SciTech Tuesday: 70th Anniversary of First Combat Helicopter Rescue
Today marks the 70th anniversary of the first recorded helicopter rescue by the U.S Military. U.S. Army Lieutenant Carter Harman dramatically rescued a downed pilot and three wounded British soldiers from the jungles of Burma in the Sikorsky R-4 “Hoverfly.” The high altitude and humidity lowered the capacity of the helicopter to one passenger, forcing Lt. Harman to make four trips to rescue the stranded men.
The Sikorsky YR-4B was constructed of welded steel tubes with a fabric-covered body. Built of plywood ribs also in a fabric-covering, the main rotor stretched to a diameter of 38 feet. The helicopter accommodated a pilot and passenger and a maximum weight load of 2535 pounds. The Hoverfly had a maximum range of 220 miles, cruising speed of 65 mph and an altitude ceiling of 8,000 feet.

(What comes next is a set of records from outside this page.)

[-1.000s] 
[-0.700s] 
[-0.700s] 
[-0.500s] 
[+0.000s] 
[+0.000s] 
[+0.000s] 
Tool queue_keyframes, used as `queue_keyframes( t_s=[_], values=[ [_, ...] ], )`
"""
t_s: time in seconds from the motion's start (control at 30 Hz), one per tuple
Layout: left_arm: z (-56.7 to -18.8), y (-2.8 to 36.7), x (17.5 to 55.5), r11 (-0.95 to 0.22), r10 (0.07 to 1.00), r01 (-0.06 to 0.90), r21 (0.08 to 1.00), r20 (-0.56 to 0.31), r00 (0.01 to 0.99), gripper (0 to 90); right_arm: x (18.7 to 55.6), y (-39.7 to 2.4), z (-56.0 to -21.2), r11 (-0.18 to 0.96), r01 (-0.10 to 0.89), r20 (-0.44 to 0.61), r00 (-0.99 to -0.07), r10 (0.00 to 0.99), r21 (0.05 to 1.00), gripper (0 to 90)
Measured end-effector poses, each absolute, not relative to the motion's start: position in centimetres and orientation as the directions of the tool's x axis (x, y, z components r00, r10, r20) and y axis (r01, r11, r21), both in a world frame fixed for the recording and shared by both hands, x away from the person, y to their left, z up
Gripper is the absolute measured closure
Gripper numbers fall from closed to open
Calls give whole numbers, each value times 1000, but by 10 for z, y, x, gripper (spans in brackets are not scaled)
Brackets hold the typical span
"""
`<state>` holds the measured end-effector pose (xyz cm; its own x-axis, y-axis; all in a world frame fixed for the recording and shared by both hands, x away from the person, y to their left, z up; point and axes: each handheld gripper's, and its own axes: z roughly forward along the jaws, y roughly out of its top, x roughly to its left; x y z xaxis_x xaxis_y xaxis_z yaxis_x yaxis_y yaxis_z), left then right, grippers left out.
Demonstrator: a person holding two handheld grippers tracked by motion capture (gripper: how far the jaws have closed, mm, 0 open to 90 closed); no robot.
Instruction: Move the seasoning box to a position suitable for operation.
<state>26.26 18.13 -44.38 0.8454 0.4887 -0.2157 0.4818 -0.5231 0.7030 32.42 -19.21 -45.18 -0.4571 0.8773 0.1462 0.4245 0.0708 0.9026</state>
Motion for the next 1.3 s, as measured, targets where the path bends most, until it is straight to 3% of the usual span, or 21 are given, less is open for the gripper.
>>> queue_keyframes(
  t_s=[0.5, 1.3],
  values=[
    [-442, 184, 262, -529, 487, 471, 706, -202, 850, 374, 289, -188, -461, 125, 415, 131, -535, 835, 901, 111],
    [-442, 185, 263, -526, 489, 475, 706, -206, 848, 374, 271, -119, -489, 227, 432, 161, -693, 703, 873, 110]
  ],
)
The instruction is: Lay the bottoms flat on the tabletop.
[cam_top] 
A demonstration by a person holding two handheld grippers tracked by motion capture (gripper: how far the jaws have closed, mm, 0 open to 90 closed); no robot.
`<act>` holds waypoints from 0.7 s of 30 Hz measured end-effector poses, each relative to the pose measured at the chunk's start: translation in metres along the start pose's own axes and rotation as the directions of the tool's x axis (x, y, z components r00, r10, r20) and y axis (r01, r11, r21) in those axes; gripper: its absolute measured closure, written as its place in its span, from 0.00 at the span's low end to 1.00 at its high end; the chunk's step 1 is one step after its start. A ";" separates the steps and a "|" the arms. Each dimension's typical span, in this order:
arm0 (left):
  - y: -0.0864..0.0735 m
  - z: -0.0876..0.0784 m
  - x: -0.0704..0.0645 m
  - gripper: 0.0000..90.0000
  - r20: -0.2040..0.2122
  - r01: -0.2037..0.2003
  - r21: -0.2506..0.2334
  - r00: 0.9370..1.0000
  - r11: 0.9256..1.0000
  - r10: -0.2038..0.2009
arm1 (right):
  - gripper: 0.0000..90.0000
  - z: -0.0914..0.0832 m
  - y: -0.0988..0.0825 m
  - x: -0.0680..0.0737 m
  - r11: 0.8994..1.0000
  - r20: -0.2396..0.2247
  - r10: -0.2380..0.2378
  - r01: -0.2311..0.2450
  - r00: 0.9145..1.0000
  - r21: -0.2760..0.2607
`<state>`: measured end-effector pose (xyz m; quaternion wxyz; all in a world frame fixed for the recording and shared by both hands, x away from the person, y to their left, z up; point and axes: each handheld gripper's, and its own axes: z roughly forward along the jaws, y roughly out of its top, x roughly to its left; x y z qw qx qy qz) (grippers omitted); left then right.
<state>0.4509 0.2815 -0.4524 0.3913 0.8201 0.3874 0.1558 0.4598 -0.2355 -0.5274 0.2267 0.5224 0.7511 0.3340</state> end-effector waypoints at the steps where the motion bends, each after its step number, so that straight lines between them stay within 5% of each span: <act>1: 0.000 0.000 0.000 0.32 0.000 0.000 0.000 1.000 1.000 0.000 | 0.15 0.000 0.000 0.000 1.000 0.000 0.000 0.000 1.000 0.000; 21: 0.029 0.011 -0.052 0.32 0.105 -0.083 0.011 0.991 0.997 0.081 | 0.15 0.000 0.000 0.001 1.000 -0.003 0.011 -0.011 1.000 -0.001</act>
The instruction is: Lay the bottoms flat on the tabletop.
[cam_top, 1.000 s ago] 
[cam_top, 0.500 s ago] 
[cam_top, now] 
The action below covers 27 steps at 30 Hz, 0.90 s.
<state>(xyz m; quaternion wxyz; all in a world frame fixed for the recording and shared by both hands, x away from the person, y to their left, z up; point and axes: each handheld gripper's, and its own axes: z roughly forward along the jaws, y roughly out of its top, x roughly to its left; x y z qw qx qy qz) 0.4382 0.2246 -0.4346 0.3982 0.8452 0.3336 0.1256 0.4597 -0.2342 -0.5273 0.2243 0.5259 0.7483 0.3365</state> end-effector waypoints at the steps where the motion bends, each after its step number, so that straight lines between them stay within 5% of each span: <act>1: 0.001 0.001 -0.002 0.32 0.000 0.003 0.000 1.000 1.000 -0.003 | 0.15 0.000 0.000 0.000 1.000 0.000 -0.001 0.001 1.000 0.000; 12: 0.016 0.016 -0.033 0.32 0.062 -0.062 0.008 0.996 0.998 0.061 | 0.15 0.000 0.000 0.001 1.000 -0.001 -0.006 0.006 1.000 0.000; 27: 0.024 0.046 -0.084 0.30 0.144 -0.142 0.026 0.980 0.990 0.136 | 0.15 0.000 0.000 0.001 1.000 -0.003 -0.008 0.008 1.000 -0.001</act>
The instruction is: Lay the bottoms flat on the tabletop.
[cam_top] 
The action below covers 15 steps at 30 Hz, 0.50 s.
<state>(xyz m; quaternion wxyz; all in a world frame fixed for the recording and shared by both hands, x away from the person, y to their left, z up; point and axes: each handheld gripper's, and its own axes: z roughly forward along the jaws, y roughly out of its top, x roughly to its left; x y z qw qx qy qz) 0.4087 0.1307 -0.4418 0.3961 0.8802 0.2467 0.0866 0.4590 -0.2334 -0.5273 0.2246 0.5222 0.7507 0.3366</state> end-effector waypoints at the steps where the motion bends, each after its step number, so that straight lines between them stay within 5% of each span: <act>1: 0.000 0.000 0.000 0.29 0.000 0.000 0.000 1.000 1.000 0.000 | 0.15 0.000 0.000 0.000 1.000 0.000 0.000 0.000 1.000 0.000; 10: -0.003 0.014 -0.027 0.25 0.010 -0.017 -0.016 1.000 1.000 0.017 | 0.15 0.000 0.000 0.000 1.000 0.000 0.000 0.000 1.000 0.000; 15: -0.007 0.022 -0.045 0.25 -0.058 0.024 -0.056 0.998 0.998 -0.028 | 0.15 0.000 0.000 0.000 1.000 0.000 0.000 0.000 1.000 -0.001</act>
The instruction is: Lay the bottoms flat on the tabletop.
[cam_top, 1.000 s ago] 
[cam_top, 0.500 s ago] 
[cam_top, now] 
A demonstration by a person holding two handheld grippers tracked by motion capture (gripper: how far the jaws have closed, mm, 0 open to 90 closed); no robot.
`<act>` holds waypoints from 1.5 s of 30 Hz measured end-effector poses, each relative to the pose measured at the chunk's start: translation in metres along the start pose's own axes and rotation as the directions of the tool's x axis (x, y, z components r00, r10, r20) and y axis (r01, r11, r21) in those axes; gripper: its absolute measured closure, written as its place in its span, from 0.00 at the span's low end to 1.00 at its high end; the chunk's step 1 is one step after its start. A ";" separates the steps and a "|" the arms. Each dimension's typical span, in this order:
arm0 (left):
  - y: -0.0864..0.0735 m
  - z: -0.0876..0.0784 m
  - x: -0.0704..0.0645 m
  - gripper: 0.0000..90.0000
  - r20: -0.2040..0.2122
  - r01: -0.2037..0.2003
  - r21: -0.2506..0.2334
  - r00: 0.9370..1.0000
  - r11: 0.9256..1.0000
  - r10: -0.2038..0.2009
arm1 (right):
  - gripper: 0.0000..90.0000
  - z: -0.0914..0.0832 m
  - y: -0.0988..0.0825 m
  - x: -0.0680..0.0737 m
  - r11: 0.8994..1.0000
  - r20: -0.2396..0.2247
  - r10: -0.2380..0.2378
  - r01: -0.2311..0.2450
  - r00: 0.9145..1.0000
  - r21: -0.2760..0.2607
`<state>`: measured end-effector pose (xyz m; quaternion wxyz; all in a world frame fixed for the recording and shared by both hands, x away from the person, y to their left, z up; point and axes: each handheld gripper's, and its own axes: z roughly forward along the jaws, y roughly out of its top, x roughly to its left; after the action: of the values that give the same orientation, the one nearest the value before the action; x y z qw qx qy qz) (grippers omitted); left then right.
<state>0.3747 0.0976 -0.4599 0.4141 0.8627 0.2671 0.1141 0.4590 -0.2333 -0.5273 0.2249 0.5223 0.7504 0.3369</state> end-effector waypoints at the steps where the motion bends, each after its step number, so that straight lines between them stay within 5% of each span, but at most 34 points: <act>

Helicopters use rotors to supply the aircraft with lift and thrust, allowing it to navigate forward, backward, and side-to-side. The ability to take off and land vertically allows helicopters the flexibility to reach congested or remote areas. Helicopter rotor blades are curved on top, just like the fixed wings of an airplane. As the rotor turns, air flows faster on top and slower on the bottom creating low pressure above and high pressure below. This lifts the aircraft as the rotor turns.